» Task requirements:
Make an exact copy of the data below, leaving out every picture.

________________

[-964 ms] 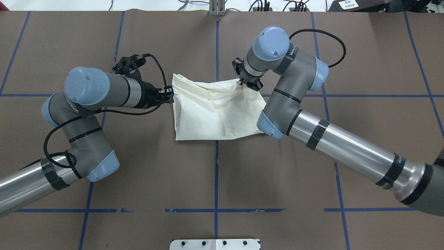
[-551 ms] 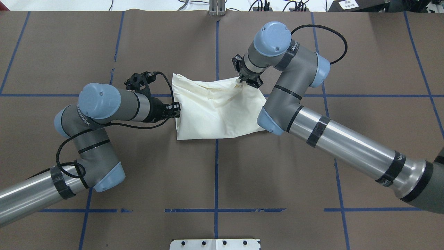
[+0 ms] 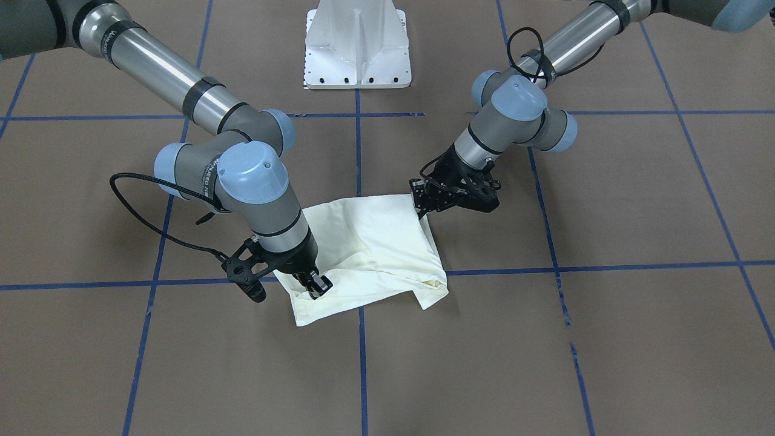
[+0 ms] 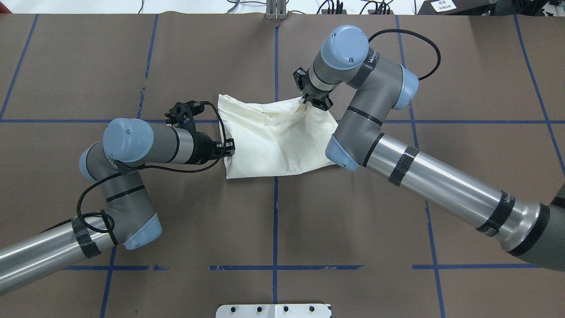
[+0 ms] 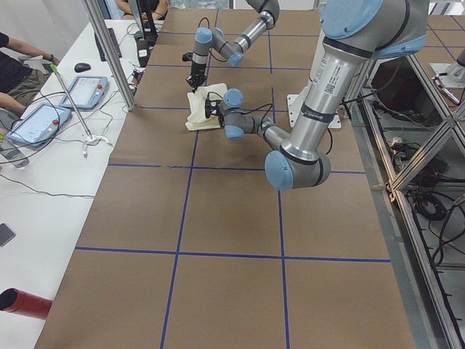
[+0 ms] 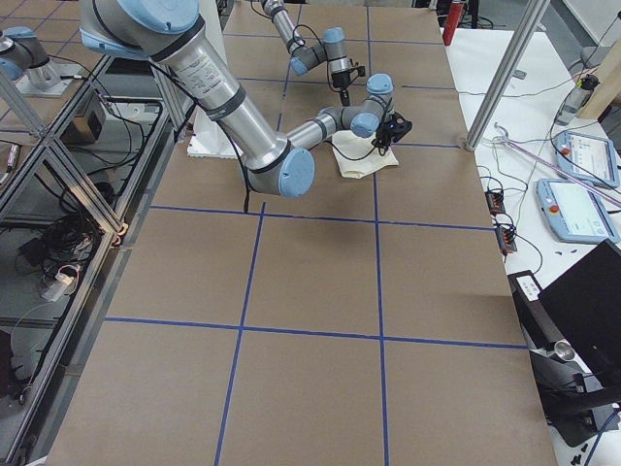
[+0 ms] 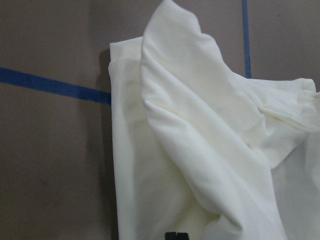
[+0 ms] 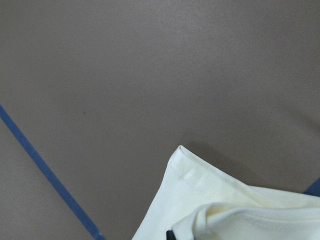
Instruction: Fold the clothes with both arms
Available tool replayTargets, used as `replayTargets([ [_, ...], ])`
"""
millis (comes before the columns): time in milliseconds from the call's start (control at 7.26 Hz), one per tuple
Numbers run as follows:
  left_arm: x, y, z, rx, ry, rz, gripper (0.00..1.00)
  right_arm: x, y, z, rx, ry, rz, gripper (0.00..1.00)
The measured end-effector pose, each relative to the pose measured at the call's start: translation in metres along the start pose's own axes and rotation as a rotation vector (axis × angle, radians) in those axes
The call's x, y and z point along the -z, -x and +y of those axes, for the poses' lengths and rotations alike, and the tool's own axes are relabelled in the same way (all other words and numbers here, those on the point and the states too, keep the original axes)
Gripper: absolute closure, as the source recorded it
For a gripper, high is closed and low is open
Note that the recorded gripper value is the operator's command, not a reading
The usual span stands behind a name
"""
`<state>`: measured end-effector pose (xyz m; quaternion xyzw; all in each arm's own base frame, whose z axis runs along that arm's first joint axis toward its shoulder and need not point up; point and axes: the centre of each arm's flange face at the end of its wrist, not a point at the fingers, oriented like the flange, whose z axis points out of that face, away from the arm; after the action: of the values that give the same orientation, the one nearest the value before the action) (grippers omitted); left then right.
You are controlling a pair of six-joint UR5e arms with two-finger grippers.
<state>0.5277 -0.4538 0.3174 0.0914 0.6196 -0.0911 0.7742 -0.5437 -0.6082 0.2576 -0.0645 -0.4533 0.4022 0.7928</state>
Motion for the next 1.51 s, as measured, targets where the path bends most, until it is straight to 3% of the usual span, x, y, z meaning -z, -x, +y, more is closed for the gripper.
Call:
replayTargets([
  [551, 0.011, -0.012, 0.039, -0.049, 0.215, 0.129, 1.00, -0.002, -0.001, 0.000, -0.003, -0.001, 0.003, 1.00],
  [964, 0.010, -0.021, 0.072, -0.056, 0.281, 0.165, 1.00, -0.004, -0.003, -0.001, -0.003, -0.004, 0.008, 1.00],
  [1239, 0.035, -0.032, 0.059, 0.049, 0.253, 0.182, 0.70, -0.005, -0.004, -0.002, -0.003, -0.005, 0.010, 1.00],
  [1514, 0.041, -0.027, 0.031, 0.129, 0.157, 0.129, 0.48, -0.005, -0.003, -0.002, -0.002, -0.005, 0.010, 1.00],
])
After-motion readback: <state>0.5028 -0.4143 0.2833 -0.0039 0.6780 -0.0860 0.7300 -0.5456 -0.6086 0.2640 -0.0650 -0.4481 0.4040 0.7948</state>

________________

» Output for this task:
[-964 ms] 
[-551 ms] 
[+0 ms] 
[+0 ms] 
[+0 ms] 
[+0 ms] 
[+0 ms] 
[+0 ms] 
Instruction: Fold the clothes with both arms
Available tool replayTargets, used as `replayTargets([ [_, ...], ])`
"""
millis (comes before the columns): time in milliseconds from the call's start (control at 7.26 Hz), one per tuple
Numbers run as follows:
  left_arm: x, y, z, rx, ry, rz, gripper (0.00..1.00)
  right_arm: x, y, z, rx, ry, rz, gripper (0.00..1.00)
The measured end-effector pose, each relative to the pose measured at the call's start: translation in metres along the start pose's own axes and rotation as a rotation vector (axis × angle, radians) in those axes
The call's x, y and z point along the -z, -x and +y of those axes, for the poses' lengths and rotations alike, and the tool's own axes are relabelled in the same way (all other words and numbers here, those on the point and the states too, keep the original axes)
Gripper: absolute closure, as the source recorded it
For a gripper, high is closed and low is open
Note that the recorded gripper value is the operator's command, not a reading
The usual span stands behind a name
"""
`<state>`: measured end-effector pose (xyz m; quaternion xyzw; all in each arm's own base frame, whose z axis runs along that arm's first joint axis toward its shoulder and need not point up; point and axes: the centre of each arm's flange face at the end of its wrist, not a point at the fingers, oriented like the flange, whose z axis points out of that face, away from the arm; after the action: of the values that give the same orientation, the one nearest the value before the action) (grippers omitted); left then right.
You are controlling a pair of six-joint UR5e arms with two-finger grippers.
<state>0.5277 -0.4538 0.3174 0.0914 0.6196 -0.0911 0.7742 -0.5437 -0.6082 0.2576 -0.0645 -0.4533 0.4022 0.7928</state>
Motion for the next 1.51 s, as measured, targets where the path bends most, until it is straight to 3% of the usual span, x, y, z meaning -z, -x, +y, more is closed for the gripper.
Call:
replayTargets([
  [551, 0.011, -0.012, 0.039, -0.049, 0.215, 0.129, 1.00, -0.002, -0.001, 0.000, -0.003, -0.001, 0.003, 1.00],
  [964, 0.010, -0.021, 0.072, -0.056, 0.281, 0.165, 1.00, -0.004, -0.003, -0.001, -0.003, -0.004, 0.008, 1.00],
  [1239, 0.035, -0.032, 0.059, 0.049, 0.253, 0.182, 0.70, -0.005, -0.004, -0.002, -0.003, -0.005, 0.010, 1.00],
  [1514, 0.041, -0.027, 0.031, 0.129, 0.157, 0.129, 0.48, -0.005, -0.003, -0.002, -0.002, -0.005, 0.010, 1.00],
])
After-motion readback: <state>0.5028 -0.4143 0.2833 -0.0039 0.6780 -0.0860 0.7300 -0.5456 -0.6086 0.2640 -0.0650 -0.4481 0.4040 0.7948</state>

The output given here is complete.